The State House in Annapolis ( file photo)

$150M IN PROPOSED BUDGET CUTS SHIFTS FUNDS TO CHILD CARE, MEDICAID INCREASES: Gov. Wes Moore on Wednesday proposed cutting just under $150 million in state funds scheduled to go to a wide range of programs and services this year in order to cover increasing costs for child care and Medicaid. Sam Janesch/The Baltimore Sun.

  • The cuts, proposed just 10 days into the new budget year, siphon spending from five agencies and also draw down 10 percent of a state savings account earmarked for specific projects. Moore, a rising figure in the Democratic Party, was elected on big promises to “leave no one behind” but faced a budget situation unlikely to finance them. Erin Cox/The Washington Post.
  • Under the plan, the comptroller’s office, for example, loses $1.1 million that would have gone to hiring staff sooner in the fiscal year. The Maryland Department of Health faced hiring delays and programming cuts totaling more than $26 million. Brenda Wintrode and Pamela Wood/The Baltimore Banner.
  • Republican leaders welcomed the fact that the administration is not calling for more taxes or fees to fix the budget, but said Moore’s plan is “not exactly an act of courage” given longer-term fiscal challenges the state faces. “It is going to take more than swapping dollars around to address our fiscal challenges,” House Minority Whip Jesse T. Pippy (R-Frederick) said in a statement. Bryan Sears/Maryland Matters.

MD SENATORS APPEAL FOR FULL FUNDING OF NEW KEY BRIDGE: Whether the federal government will pay 90% or 100% of the new Francis Scott Key Bridge — a difference that is expected to be roughly $170 million — was at the center of a discussion Wednesday in a U.S. Senate hearing. Hayes Gardner/The Baltimore Sun.

  • Maryland Democratic Sens. Chris Van Hollen and Ben Cardin urged a Senate panel Wednesday to support full federal funding to replace the Francis Scott Key Bridge, given the “off the charts” impact of the disaster. “We are asking for the 100% because that’s what we’ve done in the past” for major disasters elsewhere in the country, Cardin said in testimony to the Senate Environment and Public Works Committee. Elijah Pittman/Maryland Matters.

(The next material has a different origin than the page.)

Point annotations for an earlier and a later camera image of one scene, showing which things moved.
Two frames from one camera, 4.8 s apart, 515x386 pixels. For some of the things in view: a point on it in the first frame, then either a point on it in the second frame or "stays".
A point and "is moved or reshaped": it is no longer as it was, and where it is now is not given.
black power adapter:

LONE SURVIVOR OF KEY BRIDGE COLLAPSE SPEAKS OUT: Julio Cervantes Suarez, the lone member of his construction crew to survive the Francis Scott Key Bridge collapse, believed he would die as he fell toward the Patapsco River. In the first interview Cervantes has given since the bridge collapsed at about 1:30 a.m. March 26, he told Tom Llamas of NBC News that he was submerged in water up to his neck before he escaped his work vehicle. Cassidy Jensen and Christine Condon/The Baltimore Sun.

CANDIDATE VETTING BY CENTRAL COMMITTEES FALLS SHORT: Political central committees in Maryland’s 24 jurisdictions are charged with filling legislative vacancies and vetting the candidates to see if they’re eligible for the offices they are seeking. Those reviews, however, do not always include scrutiny of public records — including court records.Two of nine Democrats seeking to fill the District 16 seat vacated last month by now-Sen. Sara Love (D) were found to have had some contact with the courts involving criminal charges or other proceedings. Bryan Sears and Josh Kurtz/Maryland Matters.

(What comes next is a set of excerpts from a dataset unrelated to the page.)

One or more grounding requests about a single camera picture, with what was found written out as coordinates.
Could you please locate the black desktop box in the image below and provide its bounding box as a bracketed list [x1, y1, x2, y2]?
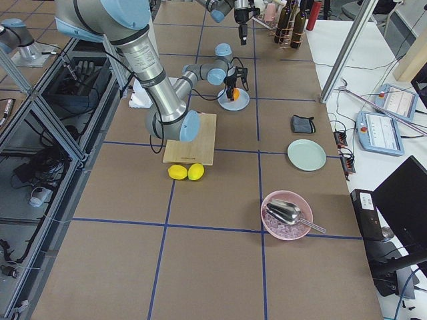
[350, 189, 384, 241]

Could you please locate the yellow lemon by board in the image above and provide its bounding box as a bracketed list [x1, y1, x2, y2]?
[167, 164, 188, 180]

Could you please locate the yellow lemon near edge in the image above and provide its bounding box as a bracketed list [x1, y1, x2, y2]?
[187, 163, 205, 181]

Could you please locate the dark green wine bottle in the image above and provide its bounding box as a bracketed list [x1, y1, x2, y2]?
[290, 0, 307, 49]

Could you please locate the teach pendant tablet far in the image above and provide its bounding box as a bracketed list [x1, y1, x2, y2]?
[375, 84, 419, 121]

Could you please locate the grey folded cloth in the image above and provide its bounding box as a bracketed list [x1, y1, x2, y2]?
[290, 115, 316, 134]

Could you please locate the aluminium frame post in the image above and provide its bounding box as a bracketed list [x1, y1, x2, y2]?
[320, 0, 378, 104]

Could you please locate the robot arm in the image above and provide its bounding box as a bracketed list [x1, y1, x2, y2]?
[55, 1, 247, 141]
[196, 0, 261, 45]

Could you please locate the metal ice scoop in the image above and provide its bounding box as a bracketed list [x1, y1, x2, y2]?
[266, 199, 326, 234]

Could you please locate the orange fruit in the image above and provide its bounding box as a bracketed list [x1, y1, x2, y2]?
[232, 88, 240, 101]

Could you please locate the black computer monitor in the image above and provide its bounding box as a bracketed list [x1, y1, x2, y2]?
[372, 155, 427, 257]

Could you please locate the white wire cup rack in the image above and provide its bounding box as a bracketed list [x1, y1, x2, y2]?
[253, 3, 276, 31]

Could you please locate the teach pendant tablet near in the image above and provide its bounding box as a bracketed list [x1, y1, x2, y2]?
[356, 111, 404, 157]

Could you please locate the teach pendant tablet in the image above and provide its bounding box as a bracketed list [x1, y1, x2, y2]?
[356, 111, 404, 157]
[375, 84, 419, 121]

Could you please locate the reacher grabber stick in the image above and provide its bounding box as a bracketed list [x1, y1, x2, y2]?
[340, 78, 427, 137]

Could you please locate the pink cup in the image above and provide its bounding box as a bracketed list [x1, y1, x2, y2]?
[264, 3, 276, 23]

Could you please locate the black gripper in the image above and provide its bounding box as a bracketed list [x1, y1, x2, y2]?
[224, 67, 248, 101]
[234, 7, 261, 45]

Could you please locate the pink bowl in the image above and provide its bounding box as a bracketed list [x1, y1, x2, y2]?
[261, 190, 313, 241]

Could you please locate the copper wire bottle rack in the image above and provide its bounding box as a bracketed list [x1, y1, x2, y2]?
[275, 11, 306, 49]

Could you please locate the light green plate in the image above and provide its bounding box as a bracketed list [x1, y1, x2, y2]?
[287, 139, 326, 171]

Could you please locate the light blue plate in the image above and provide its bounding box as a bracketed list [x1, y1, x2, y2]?
[217, 88, 250, 111]

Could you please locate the wooden cutting board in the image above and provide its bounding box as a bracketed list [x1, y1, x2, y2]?
[163, 113, 217, 166]

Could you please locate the red bottle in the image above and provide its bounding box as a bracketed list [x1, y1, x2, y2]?
[306, 1, 323, 31]

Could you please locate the clear ice cubes pile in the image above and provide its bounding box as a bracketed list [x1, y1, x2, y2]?
[263, 210, 310, 239]

MARYLAND BROADBAND PLAN WINS FEDERAL OK, DOLLARS: Maryland will be able to access more than $267 million in federal funds to help expand broadband access across the state, after federal officials recently approved the state’s plan to do so, The money is part of the Biden administration’s $42.45 billion Broadband Equity, Access and Deployment plan, which is designed to help states and local governments bring high-speed internet service to remote or underserved areas. In Maryland, the funding will be used to provide internet access for about 21,000 unserved homes and 9,000 underserved communities. William Ford/Maryland Matters.

FEW PRIVATE CHILD CARE PROVIDERS TO JOIN EXPANDED PRE-K PROGRAM: Maryland is counting on private child care providers to take part as the state expands its pre-K program — but many providers don’t plan on becoming involved. In a spring survey of the state’s child care providers conducted by the Local News Network, only 12.9% of respondents said they plan to or were already involved in the pre-K program created under the Blueprint for Maryland’s Future, the state’s expansive education reform plan. Audrey Keefe and Mira Beinart of Capital News Service/MarylandReporter.

OPINION: THE LACK OF BLACK WOMEN IN GOVERNMENT: Angela Alsobrooks, an attorney and the county executive of Prince George’s County, was recently nominated for Maryland’s open U.S. Senate seat. Given that nomination, and the fact that current Vice President Kamala Harris is of Black descent, you might think that Black women are serving in the U.S. government in considerable numbers. Unfortunately, you’d be wrong. Ashley Estelle/The Afro.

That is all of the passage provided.